In the data below, find the line that contains "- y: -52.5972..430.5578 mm" and the line that contains "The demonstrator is". Copy both, plus every line between them, exactly.

(STORED DATA begins)

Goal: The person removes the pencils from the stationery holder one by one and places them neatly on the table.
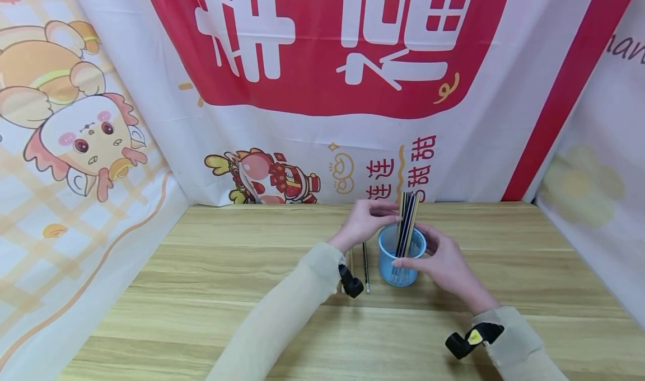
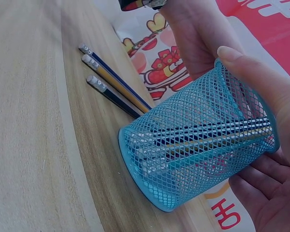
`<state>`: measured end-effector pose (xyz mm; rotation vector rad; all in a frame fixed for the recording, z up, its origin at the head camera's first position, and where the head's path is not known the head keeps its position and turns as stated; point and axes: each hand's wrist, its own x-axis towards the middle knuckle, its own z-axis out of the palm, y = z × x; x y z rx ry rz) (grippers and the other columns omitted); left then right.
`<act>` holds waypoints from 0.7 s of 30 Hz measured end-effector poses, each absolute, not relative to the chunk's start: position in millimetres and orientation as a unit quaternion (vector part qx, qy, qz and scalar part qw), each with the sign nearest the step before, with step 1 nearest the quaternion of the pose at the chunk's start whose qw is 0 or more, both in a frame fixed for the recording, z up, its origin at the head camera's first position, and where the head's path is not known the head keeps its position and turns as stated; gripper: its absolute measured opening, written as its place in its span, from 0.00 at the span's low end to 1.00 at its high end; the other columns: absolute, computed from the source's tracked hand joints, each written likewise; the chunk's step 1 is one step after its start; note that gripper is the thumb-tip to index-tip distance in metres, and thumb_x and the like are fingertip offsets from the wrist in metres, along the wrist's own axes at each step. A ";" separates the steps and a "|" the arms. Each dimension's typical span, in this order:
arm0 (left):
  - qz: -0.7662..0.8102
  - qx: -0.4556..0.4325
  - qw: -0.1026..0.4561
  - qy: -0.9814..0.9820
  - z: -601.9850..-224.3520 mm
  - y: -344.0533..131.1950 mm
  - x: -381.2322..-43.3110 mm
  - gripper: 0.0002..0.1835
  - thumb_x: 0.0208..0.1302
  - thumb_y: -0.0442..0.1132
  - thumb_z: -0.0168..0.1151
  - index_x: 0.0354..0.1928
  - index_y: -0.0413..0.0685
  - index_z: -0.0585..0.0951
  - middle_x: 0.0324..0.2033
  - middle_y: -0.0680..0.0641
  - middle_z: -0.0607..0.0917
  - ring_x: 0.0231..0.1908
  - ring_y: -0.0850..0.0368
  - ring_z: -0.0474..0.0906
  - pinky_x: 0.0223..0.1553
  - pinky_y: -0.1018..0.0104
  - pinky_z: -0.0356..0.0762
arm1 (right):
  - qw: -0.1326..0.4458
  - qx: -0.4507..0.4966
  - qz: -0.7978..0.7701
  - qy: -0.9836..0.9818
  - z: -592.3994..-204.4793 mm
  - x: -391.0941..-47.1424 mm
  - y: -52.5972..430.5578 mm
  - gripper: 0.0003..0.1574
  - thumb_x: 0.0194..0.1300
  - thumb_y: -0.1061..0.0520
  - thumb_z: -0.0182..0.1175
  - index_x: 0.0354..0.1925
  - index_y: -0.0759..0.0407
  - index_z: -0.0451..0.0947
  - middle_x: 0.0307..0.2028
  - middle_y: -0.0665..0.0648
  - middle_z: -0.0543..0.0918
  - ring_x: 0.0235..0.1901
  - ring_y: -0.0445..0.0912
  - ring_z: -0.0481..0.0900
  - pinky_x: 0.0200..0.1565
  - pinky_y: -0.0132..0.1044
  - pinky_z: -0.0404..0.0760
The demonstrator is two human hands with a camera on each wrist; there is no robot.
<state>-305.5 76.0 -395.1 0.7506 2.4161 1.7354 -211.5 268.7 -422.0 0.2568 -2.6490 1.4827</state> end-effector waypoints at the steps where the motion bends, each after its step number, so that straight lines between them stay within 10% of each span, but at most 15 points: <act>1: 0.567 0.244 0.039 0.786 -395.4 76.0 -305.1 0.17 0.61 0.41 0.75 0.52 0.52 0.87 0.38 0.60 0.89 0.38 0.70 0.83 0.41 0.75 0.82 | 0.047 0.084 0.487 -0.868 -422.2 -211.4 268.8 0.58 0.57 0.42 0.78 0.74 0.65 0.62 0.67 0.69 0.72 0.63 0.63 0.73 0.64 0.57 0.71; 21: 0.584 0.218 0.025 0.782 -398.1 79.1 -298.7 0.15 0.60 0.39 0.76 0.50 0.55 0.88 0.37 0.61 0.89 0.36 0.71 0.83 0.41 0.75 0.82 | 0.050 0.090 0.486 -0.868 -422.8 -211.5 268.6 0.57 0.58 0.44 0.77 0.74 0.65 0.62 0.67 0.69 0.72 0.63 0.62 0.73 0.64 0.56 0.71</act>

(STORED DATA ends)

_YOUR RESPONSE_:
  - y: -52.5972..430.5578 mm
  - gripper: 0.0003..0.1574
  - thumb_x: 0.0194..0.1300
  - thumb_y: -0.1061..0.0520
  - thumb_z: -0.0182..0.1175
  - index_x: 0.0354..0.1925
  - index_y: -0.0759..0.0407
  - index_z: -0.0451..0.0947
  - middle_x: 0.0307..0.2028
  - middle_y: -0.0665..0.0648
  - middle_z: -0.0543..0.0918
  - ring_x: 0.0235..0.1901
  - ring_y: -0.0445..0.0912
  - ring_z: -0.0481..0.0900
  - pinky_x: 0.0200..0.1565
  - pinky_y: -0.0132..0.1044
  - pinky_z: -0.0404..0.0760
The demonstrator is two human hands with a camera on each wrist; there is no robot.

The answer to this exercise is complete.